Dry rot is the most important fungal rot of potatoes affecting around 1 % of tubers in Great Britain. It is mainly caused by a group of four Fusarium species, particularly in warm, sandy soils.
There are several different species of Fusariumwith slightly different symptoms but generally dry rots develop around an initial wound dehydrating in concentric wrinkles and with obvious white fluffy, mycelial growth.
Internally there may be brown rotting and cavitation with more white mycelial growth. F. coeruleum is the most common dry rot and may have some blue external mould and inside an indistinct margin. F. sulphureum gives a more pronounced and sharper edged cavity, which externally may be confused with gangrene (Phoma spp.). F. avenaceum has a dark brown rot and F. culmorum is dry, dark brown and with a well defined margin, sometimes resembling tunnels in cross-section.
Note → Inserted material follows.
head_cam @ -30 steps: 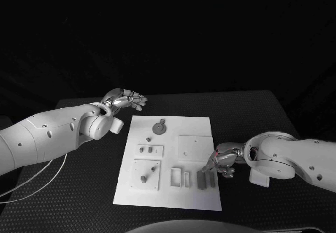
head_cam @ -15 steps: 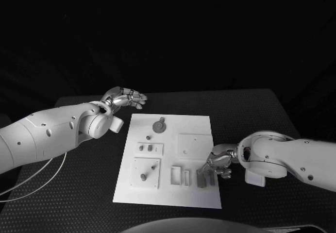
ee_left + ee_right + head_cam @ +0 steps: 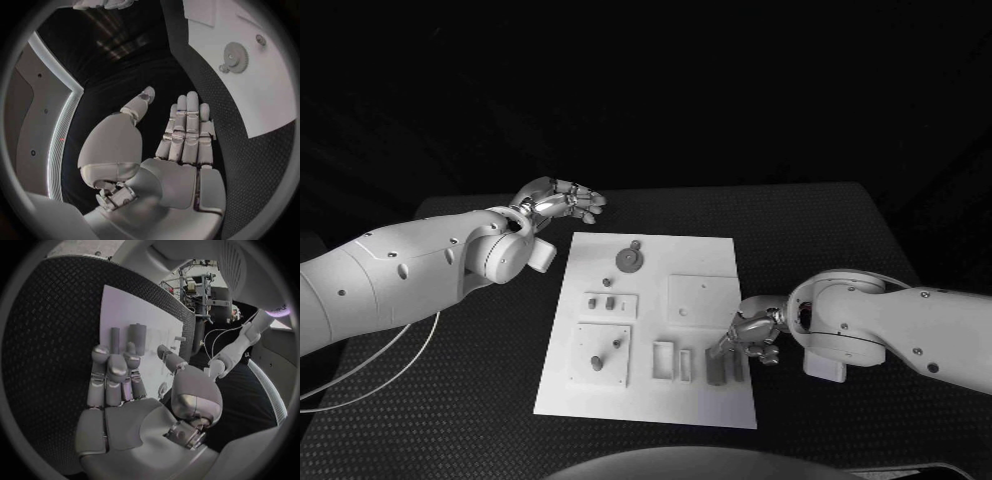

The pathogen may be seed or soil born but the key issue is tuber damage, dry rot would not develop without an initial wound. Infection occurs during harvesting and handling (grading) and is favoured by warm weather. Rots develop in store and are more likely to be seen after the turn of the year. Its true impact is often masked by secondary bacterial soft rotting.
As disease pressure is high an integrated approach to dry rot control is appropriate. Check potential field sites for disease history, volunteer problems and any alternative crop hosts in rotation. Maintain long rotations of 7 years or more and where possible choose resistant varieties, see variety database for more information. Minimise crop stress and promote full skin set by leaving an interval between haulm destruction and harvest. Minimise handling damage and adequately cure any wounding before storage. Fungicides are available but treat early and be wary of resistance.